そんな、一進一退とも言える病状も、半年、一年と治療を続けていくうちに、外で働くほどではないが、安定さを感じられるように迄なってきた。すると沸沸と
「子供の成長してきた今、何らかの形で社会と関りたい。」という思いが湧いてきたのだ。
それは、ライターを引き受けたのと、タイミングや内容が、自分のイメージしたものと合致していた。病気の発症を境にした、まさに自分への再チャレンジである。役割は、市街地で週末に行なわれる大道芸の様子や、会活動、取り組みを、なるべく色々な視点で紹介していくことだ。
時に“アイデンティティ”という言葉が世の中に浸透するようになって久しい。“正体”や“自己実現”とかいうニュアンスで認識されることが多いように思うが、実際“自己実現”などという言葉を用いると少し構えてしまわないだろうか。
「どうせ私には自己実現のタネが無いの。」
という嘆きが聞こえてきそうである。でも私はそうは思わない。案外、それは自分の生活のそこら辺に転がっているような気がするのだ。勿論、何かの高い能力がある場合は上へ上へと向上心を内に持つ事、持てる事は素晴らしい。が、どんな女性にも自己実現の素養はあるはずなのだ。何も難しい事ではない。その鍵は“やってスッキリ”かどうかにあると思う。それをすると心が晴れる、スッキリする…つまりこれがその人の正体なのだ。

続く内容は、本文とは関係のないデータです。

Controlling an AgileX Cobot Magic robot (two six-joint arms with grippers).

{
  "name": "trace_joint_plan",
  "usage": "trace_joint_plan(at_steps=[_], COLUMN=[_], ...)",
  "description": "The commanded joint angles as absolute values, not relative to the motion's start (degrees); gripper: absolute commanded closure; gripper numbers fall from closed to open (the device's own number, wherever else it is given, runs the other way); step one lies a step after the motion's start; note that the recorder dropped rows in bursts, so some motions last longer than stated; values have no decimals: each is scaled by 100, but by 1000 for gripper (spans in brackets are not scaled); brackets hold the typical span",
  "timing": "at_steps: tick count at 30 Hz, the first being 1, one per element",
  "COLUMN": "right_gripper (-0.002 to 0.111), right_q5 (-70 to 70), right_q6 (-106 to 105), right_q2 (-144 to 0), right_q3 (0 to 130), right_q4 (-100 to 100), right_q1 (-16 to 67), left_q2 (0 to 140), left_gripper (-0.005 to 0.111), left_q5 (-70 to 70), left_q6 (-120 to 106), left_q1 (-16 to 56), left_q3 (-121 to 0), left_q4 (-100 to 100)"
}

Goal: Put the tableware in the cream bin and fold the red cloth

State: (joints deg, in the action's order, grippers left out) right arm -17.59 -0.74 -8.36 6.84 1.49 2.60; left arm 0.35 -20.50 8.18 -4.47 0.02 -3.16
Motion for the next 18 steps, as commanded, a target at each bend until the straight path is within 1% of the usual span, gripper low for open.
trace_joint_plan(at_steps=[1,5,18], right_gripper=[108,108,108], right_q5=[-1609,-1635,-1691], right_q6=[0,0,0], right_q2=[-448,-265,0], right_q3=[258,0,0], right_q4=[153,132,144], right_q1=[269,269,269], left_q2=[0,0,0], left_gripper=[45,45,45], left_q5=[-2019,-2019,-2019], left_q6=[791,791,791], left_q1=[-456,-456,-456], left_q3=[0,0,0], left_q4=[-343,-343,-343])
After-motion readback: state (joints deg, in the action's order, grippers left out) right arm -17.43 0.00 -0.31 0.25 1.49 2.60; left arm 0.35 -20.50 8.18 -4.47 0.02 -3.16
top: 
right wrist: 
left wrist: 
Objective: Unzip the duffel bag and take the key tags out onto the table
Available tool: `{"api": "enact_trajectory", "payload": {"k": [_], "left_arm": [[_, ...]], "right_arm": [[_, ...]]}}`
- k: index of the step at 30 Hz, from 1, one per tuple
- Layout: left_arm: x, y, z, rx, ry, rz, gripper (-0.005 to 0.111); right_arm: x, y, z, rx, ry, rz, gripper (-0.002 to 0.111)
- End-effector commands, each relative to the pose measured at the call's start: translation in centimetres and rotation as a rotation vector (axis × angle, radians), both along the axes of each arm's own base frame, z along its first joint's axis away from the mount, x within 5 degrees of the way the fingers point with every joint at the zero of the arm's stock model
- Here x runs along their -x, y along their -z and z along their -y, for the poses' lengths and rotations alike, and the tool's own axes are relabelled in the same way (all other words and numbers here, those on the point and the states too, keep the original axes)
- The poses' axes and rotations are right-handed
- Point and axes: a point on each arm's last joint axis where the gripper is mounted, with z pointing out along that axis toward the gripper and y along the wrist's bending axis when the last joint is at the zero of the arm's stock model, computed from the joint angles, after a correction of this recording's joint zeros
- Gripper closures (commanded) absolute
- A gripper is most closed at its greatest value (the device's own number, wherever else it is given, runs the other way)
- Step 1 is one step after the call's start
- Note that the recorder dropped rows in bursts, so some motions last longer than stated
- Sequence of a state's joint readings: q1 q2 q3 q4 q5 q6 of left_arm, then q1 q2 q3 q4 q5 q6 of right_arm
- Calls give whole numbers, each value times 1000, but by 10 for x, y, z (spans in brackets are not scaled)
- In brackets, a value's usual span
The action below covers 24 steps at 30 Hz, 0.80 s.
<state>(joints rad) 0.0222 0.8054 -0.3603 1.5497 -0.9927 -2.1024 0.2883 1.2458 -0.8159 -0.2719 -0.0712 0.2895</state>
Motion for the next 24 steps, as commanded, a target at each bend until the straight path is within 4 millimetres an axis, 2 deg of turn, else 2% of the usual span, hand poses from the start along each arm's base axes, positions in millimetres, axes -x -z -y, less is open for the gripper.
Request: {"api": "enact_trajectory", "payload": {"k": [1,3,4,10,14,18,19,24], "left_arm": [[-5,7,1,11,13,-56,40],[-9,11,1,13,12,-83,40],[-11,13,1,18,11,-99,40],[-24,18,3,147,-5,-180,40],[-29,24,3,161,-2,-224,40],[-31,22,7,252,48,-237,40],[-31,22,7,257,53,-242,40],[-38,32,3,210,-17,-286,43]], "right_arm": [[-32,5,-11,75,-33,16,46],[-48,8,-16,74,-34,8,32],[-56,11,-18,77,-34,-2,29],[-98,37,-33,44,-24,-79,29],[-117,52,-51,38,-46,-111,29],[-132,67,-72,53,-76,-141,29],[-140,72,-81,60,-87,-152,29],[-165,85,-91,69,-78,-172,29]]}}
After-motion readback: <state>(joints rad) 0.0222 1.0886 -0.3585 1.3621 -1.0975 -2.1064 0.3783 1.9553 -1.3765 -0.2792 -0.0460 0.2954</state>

私は努めてさぼれる所をさぼりながら、まだ脆弱さを感じさせる組織の盛り立て役の一助となるべくライターをし、メディア等への投寄稿に集中する時間をもってスッキリしている。加えて、それらの評判が良かったり、採用されれば至上の喜びである。
だから、どんな人にも再チャレンジの機会はあると実感している。与えられた状況、それが限られたものだとしてもその中で自分を発揮できるものがある。私はそう信じたいし、これからも“やってスッキリ”にトライしていきたい。